Wieder aus dem Irak zurück, ist Jolene körperlich und seelisch verwundet. Sie ist von den Ereignissen derart geprägt, dass sie sich nicht nur komplett emotional von ihrer Familie abschottet, sondern auch von Alpträumen und Panikattacken gequält wird. Sie kämpft nun nicht nur um ihre Gesundheit, sondern auch gegen sich selbst und dafür ihr altes Familienleben zurück zu bekommen.

Nicht umsonst ist der Originaltitel "Homefront", denn daheim gibt es einen weiteren, einen anderen Kampf. Und denn betrifft die ganze Familie. Aber wie manchmal auch im wahren Leben, gibt es auch hier nur bedingt ein Happy End....

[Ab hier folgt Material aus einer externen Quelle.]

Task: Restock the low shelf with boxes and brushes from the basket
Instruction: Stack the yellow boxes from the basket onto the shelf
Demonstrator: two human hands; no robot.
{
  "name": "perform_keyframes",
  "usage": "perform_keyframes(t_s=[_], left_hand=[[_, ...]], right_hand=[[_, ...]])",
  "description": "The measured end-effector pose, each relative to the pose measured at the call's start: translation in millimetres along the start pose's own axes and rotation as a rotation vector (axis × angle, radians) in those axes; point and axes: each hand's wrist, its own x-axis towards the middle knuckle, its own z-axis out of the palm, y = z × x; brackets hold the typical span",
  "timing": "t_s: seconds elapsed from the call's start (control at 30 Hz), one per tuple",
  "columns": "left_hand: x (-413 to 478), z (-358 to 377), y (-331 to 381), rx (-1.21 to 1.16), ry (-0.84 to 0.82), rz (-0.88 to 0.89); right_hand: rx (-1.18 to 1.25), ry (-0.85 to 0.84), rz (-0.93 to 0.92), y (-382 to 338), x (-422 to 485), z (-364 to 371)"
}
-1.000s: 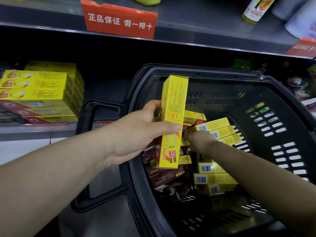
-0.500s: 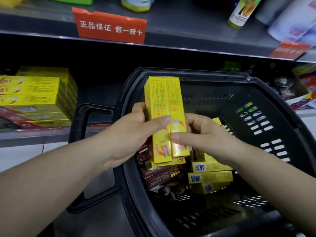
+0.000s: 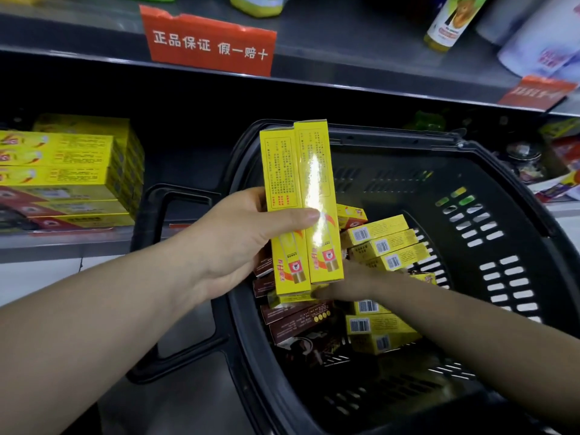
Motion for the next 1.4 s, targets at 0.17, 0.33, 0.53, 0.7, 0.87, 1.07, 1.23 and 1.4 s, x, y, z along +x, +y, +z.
perform_keyframes(t_s=[0.17,0.33,0.53,0.7,0.87,1.07,1.23,1.4], left_hand=[[-3.5,-5.5,7.8,0.01,-0.001,0.032],[-5.6,-13.2,15.6,0.024,0.047,0.023],[-14.2,-16.3,23.7,0.004,0.089,0.004],[-28.3,-23.3,29.8,-0.035,0.116,0.033],[-49.0,-47.3,36.9,-0.109,0.205,0.038],[-82.7,-93.9,47.1,-0.141,0.274,-0.076],[-106.2,-135.0,47.2,-0.159,0.338,-0.081],[-117.5,-178.4,35.5,-0.255,0.564,-0.1]], right_hand=[[-0.516,0.065,-0.071,7.6,23.3,42.8],[-0.125,0.106,-0.058,19.2,9.4,16.3],[1.166,0.148,-0.162,-23.0,-61.7,-41.8],[1.267,0.276,-0.361,-90.0,-98.4,-73.8],[1.173,0.321,-0.359,-151.4,-98.8,-85.0],[1.002,0.225,-0.384,-208.8,-70.4,-97.2],[0.867,0.002,-0.425,-257.0,-36.8,-107.3],[0.757,0.002,-0.322,-291.0,5.4,-113.9]])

Von der ersten bis zur letzten Seite bietet das Buch eine starke Geschichte mit einer realistischen, logisch aufgebauten und gleichzeitig extrem emotionalen Handlung. Die Schilderungen der traumatischen Ereignisse sind sehr lebendig und der Schreibstil ist wirklich fesselnd.
Ich habe schon lange nicht mehr ein so berührendes Buch gelesen und kann es zu 100% empfehlen. Von mir gibt es eine ganz klare, ja dringende Leseempfehlung.